> **Assignment**: Copy exactly the lines of the data below that run from the line holding "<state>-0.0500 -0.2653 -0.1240" through the line holding "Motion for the", both ends included.

START Data segment

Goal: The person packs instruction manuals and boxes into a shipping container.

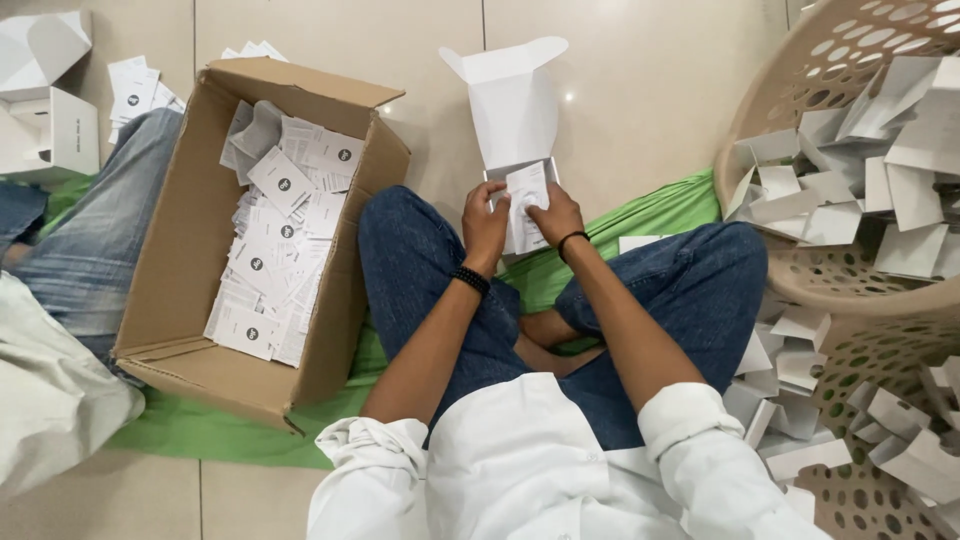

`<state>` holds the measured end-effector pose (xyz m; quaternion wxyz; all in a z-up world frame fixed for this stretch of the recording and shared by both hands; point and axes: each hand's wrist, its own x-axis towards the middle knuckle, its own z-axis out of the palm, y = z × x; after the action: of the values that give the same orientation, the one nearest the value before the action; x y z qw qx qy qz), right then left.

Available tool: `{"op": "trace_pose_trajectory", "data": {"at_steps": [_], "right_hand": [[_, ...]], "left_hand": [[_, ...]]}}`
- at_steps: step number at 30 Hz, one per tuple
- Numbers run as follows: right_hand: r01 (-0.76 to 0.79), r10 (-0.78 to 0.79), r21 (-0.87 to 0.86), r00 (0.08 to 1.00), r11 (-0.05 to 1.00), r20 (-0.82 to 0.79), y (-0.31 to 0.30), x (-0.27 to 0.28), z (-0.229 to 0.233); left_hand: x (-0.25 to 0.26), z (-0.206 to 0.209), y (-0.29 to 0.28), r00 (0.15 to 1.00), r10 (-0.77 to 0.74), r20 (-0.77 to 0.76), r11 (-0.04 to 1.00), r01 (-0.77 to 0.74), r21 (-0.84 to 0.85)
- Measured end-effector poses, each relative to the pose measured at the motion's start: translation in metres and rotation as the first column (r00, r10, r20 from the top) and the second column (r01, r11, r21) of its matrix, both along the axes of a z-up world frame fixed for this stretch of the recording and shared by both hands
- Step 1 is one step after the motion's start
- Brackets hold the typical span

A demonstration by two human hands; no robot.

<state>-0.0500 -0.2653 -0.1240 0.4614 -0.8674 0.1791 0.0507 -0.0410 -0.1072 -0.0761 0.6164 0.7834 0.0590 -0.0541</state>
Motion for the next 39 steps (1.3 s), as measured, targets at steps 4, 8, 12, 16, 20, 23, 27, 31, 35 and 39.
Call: {"op": "trace_pose_trajectory", "data": {"at_steps": [4, 8, 12, 16, 20, 23, 27, 31, 35, 39], "right_hand": [[0.000, 0.010, 0.049, 0.978, 0.999, -0.207, -0.007, 0.002, -0.006], [-0.067, 0.045, 0.248, 0.995, 0.966, 0.092, -0.046, -0.044, 0.030], [-0.094, -0.019, 0.504, 0.977, 0.858, 0.213, -0.105, -0.129, 0.117], [0.195, -0.312, 0.401, 0.916, 0.895, 0.251, -0.169, -0.229, 0.138], [0.589, -0.632, 0.231, 0.723, 0.775, 0.278, -0.213, -0.323, 0.151], [0.767, -0.747, 0.014, 0.620, 0.641, 0.242, -0.242, -0.385, 0.132], [0.760, -0.715, -0.395, 0.636, 0.517, 0.289, -0.267, -0.444, 0.096], [0.750, -0.744, -0.282, 0.651, 0.598, 0.152, -0.267, -0.446, 0.087], [0.681, -0.717, -0.342, 0.696, 0.647, 0.030, -0.251, -0.403, 0.107], [0.509, -0.707, -0.531, 0.649, 0.678, -0.281, -0.237, -0.352, 0.156]], "left_hand": [[-0.007, 0.004, 0.001, 0.998, -0.013, 0.055, 0.999, 0.011, 0.049], [-0.020, 0.047, -0.018, 0.959, -0.191, 0.212, 0.976, 0.161, 0.149], [-0.042, 0.085, -0.073, 0.828, -0.415, 0.377, 0.910, 0.380, 0.168], [-0.080, 0.122, -0.156, 0.688, -0.599, 0.410, 0.780, 0.617, 0.104], [-0.137, 0.132, -0.235, 0.478, -0.806, 0.350, 0.500, 0.866, -0.031], [-0.187, 0.118, -0.281, 0.276, -0.874, 0.400, 0.279, 0.959, -0.050], [-0.236, 0.107, -0.310, 0.086, -0.947, 0.309, 0.076, 0.996, -0.046], [-0.248, 0.057, -0.320, 0.087, -0.936, 0.342, 0.142, 0.980, 0.140], [-0.237, 0.056, -0.321, 0.408, -0.891, 0.201, 0.345, 0.894, -0.286], [-0.231, 0.049, -0.319, 0.524, -0.852, 0.011, 0.446, 0.736, -0.510]]}}
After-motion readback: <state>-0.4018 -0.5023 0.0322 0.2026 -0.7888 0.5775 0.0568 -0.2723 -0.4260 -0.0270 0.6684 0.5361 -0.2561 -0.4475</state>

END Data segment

> **Completed exercise**:
<state>-0.0500 -0.2653 -0.1240 0.4614 -0.8674 0.1791 0.0507 -0.0410 -0.1072 -0.0761 0.6164 0.7834 0.0590 -0.0541</state>
Motion for the next 39 steps (1.3 s), as measured, targets at steps 4, 8, 12, 16, 20, 23, 27, 31, 35 and 39.

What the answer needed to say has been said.